Ensuring equitable access and awareness of apprenticeships
Disadvantaged young people – who have been disproportionately impacted by the recent apprenticeship reforms - face barriers in accessing information about apprenticeships. Therefore improving awareness may help improve equity in access to apprenticeship opportunities.  For example, the Government has recently set up a website for advertising apprenticeship vacancies. Requiring all employers taking on new apprentices to recruit using this website, would make it easier for apprentices to access information about relevant opportunities.
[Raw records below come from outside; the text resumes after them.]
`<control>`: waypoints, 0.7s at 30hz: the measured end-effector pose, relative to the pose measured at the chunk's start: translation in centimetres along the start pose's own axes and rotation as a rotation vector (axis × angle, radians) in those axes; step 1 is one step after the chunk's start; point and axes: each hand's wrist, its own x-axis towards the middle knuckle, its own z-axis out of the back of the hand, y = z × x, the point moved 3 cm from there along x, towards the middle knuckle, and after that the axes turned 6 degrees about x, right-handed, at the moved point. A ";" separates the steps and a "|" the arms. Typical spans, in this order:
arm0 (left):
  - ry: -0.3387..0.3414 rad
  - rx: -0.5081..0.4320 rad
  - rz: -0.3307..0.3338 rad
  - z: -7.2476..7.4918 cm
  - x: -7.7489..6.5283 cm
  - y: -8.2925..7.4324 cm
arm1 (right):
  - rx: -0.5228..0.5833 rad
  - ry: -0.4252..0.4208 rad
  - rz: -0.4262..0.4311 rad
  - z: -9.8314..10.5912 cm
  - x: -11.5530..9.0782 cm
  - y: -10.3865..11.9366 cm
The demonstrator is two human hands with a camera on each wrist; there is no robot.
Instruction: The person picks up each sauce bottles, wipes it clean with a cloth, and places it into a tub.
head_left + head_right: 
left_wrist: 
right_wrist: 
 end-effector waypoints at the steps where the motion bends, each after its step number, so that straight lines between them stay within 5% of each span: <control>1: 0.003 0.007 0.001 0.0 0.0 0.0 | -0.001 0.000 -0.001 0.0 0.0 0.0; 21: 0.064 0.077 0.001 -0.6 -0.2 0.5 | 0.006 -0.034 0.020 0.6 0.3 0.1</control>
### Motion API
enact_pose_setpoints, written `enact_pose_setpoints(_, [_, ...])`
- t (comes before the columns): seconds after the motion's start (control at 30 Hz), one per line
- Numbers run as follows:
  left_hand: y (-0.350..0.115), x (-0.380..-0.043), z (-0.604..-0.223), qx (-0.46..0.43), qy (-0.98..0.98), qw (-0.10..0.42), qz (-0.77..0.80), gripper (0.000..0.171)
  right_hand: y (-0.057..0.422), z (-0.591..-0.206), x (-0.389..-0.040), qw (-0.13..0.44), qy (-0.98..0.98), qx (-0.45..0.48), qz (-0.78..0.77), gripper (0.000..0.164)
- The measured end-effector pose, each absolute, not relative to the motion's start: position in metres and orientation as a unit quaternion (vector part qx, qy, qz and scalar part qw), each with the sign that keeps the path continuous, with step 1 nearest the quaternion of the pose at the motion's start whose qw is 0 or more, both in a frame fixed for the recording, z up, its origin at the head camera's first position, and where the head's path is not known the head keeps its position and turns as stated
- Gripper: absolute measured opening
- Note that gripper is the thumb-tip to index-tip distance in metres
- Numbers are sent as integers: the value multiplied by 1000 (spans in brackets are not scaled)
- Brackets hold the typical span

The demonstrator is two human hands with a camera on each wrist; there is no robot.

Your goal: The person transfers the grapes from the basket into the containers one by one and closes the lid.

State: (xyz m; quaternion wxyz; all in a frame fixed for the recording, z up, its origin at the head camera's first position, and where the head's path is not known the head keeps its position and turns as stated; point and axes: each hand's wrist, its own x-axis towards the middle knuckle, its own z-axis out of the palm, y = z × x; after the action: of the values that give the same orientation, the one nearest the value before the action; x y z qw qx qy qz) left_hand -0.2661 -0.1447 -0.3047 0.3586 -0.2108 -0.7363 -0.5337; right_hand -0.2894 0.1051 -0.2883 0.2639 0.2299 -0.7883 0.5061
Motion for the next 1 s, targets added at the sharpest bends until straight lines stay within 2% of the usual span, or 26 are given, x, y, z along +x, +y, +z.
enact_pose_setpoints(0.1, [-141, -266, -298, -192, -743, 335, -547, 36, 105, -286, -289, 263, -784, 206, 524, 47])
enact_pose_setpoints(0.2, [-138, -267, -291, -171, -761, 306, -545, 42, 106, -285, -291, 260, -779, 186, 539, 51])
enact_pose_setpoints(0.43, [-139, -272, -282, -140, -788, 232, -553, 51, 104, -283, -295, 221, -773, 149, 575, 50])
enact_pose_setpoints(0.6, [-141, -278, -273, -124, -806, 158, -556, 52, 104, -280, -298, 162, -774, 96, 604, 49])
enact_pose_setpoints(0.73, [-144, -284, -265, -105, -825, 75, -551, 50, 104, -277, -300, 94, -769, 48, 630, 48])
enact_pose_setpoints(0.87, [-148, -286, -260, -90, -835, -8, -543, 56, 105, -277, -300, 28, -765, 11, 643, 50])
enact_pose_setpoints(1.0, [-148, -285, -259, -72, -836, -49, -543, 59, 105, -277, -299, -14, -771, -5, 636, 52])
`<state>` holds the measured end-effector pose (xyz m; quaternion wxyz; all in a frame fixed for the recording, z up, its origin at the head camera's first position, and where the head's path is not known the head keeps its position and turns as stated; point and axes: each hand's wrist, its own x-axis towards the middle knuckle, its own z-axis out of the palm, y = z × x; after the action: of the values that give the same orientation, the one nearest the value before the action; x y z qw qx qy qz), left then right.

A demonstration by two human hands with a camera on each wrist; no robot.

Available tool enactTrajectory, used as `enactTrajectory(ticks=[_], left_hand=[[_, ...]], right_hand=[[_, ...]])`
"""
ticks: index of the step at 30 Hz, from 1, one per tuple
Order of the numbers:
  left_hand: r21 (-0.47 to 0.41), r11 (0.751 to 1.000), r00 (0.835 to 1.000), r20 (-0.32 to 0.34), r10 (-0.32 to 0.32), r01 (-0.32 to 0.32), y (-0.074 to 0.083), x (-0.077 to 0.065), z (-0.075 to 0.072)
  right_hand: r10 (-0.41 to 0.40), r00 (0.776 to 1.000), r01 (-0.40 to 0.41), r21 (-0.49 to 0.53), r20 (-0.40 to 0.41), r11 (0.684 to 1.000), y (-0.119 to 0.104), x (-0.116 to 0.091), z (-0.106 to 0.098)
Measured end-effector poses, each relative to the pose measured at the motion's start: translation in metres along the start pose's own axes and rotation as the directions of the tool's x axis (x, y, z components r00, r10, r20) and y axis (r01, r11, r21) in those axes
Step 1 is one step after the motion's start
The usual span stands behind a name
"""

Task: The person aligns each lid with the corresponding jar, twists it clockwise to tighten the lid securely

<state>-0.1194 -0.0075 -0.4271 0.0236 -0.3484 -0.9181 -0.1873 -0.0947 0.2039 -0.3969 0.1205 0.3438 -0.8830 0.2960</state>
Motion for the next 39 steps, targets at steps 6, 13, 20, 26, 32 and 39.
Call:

Another concern is that – in light of the disruption created during the pandemic – employers may be particularly wary of hiring younger people, who in even in a normal year, may not have prior work experience or maturity of older workers. Traineeships - short skills development programmes with a work placement which are designed to get young people ready for a job or apprenticeship – are one way of supporting more young people to be ready for apprenticeships.

However, the success of traineeships in supporting access to apprenticeships requires young people, parents, carers and employers to be aware of traineeships. A youth voice census survey in 2020 found that 76 per cent of young people had never had a traineeship mentioned to them. In 2019, less than half of employers were even aware of traineeships. More needs to be done to promote traineeships to ensure greater awareness among young people, parents and employers.

Action is needed now to ensure the system provides high-quality apprenticeships at different levels for young people, and that they are able to access these opportunities in order to ensure that − as we continue to emerge from the pandemic − the apprenticeship system is working to support those hit hardest.